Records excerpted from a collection
○ ○ ○ ○

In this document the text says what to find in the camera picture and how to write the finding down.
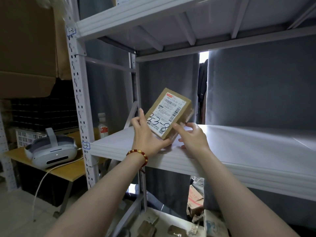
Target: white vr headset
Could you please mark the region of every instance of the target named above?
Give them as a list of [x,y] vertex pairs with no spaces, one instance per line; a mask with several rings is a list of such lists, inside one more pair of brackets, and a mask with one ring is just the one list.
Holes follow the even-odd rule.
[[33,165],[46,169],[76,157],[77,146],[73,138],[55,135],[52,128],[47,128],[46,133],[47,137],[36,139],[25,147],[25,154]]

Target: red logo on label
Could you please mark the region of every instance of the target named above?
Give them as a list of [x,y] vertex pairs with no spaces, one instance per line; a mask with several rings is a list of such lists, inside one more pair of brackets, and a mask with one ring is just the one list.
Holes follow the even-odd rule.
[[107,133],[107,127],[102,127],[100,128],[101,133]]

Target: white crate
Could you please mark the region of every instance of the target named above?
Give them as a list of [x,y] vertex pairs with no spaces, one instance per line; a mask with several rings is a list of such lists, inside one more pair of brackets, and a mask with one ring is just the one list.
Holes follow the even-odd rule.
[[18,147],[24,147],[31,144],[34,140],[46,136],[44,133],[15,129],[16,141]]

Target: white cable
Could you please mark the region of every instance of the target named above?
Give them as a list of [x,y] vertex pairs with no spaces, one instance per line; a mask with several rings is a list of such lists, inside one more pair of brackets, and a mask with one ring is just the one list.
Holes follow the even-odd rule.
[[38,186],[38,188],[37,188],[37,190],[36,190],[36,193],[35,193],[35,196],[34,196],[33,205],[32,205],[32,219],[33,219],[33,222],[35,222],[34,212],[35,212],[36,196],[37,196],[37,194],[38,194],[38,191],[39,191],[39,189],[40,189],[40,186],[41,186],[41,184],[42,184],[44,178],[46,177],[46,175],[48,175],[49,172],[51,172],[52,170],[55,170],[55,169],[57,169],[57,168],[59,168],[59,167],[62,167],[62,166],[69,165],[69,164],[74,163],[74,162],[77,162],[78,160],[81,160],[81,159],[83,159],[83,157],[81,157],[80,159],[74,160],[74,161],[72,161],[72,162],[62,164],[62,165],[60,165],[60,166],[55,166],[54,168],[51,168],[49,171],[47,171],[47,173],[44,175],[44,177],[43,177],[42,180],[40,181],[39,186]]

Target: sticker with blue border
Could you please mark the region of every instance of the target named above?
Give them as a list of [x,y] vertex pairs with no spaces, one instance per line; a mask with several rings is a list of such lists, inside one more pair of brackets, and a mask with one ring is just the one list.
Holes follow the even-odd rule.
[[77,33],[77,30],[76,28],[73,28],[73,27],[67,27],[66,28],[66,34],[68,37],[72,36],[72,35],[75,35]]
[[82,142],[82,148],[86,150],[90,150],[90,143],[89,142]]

○ ○ ○ ○

[What the task requires]:
In the copy, omit the pictures and reproduce every entry exactly.

[Response area]:
In this document the text says what to find in the camera picture and how to write the finding down.
Target: white vr headset
Could you please mark the region of every instance of the target named above?
Give them as a list of [x,y] vertex pairs with no spaces, one instance per line; a mask with several rings is a list of such lists, inside one more pair of brackets, and a mask with one ring is just the one list.
Holes follow the even-odd rule.
[[33,165],[46,169],[76,157],[77,146],[73,138],[55,135],[52,128],[47,128],[46,133],[47,137],[36,139],[25,147],[25,154]]

Target: red logo on label
Could you please mark the region of every instance of the target named above?
Give them as a list of [x,y] vertex pairs with no spaces, one instance per line; a mask with several rings is a list of such lists, inside one more pair of brackets, and a mask with one ring is just the one list.
Holes follow the even-odd rule.
[[107,133],[107,127],[102,127],[100,128],[101,133]]

Target: white crate
Could you please mark the region of every instance of the target named above?
Give them as a list of [x,y] vertex pairs with no spaces, one instance per line; a mask with several rings is a list of such lists, inside one more pair of brackets, and a mask with one ring is just the one list.
Holes follow the even-odd rule.
[[18,147],[24,147],[31,144],[34,140],[46,136],[44,133],[15,129],[16,141]]

Target: white cable
Could you please mark the region of every instance of the target named above?
Give them as a list of [x,y] vertex pairs with no spaces, one instance per line; a mask with several rings is a list of such lists, inside one more pair of brackets, and a mask with one ring is just the one list.
Holes follow the even-odd rule.
[[38,186],[38,188],[37,188],[37,190],[36,190],[36,193],[35,193],[35,196],[34,196],[33,205],[32,205],[32,219],[33,219],[33,222],[35,222],[34,212],[35,212],[36,196],[37,196],[37,194],[38,194],[38,191],[39,191],[39,189],[40,189],[40,186],[41,186],[41,184],[42,184],[44,178],[46,177],[46,175],[48,175],[49,172],[51,172],[52,170],[55,170],[55,169],[57,169],[57,168],[59,168],[59,167],[62,167],[62,166],[69,165],[69,164],[74,163],[74,162],[77,162],[78,160],[81,160],[81,159],[83,159],[83,157],[81,157],[80,159],[74,160],[74,161],[72,161],[72,162],[62,164],[62,165],[60,165],[60,166],[55,166],[54,168],[51,168],[49,171],[47,171],[47,173],[44,175],[44,177],[43,177],[42,180],[40,181],[39,186]]

Target: sticker with blue border
Could you please mark the region of every instance of the target named above?
Give them as a list of [x,y] vertex pairs with no spaces, one instance per line; a mask with several rings is a list of such lists, inside one more pair of brackets, and a mask with one ring is just the one list.
Holes follow the even-odd rule.
[[77,33],[77,30],[76,28],[73,28],[73,27],[67,27],[66,28],[66,34],[68,37],[72,36],[72,35],[75,35]]
[[82,142],[82,148],[86,150],[90,150],[90,143],[89,142]]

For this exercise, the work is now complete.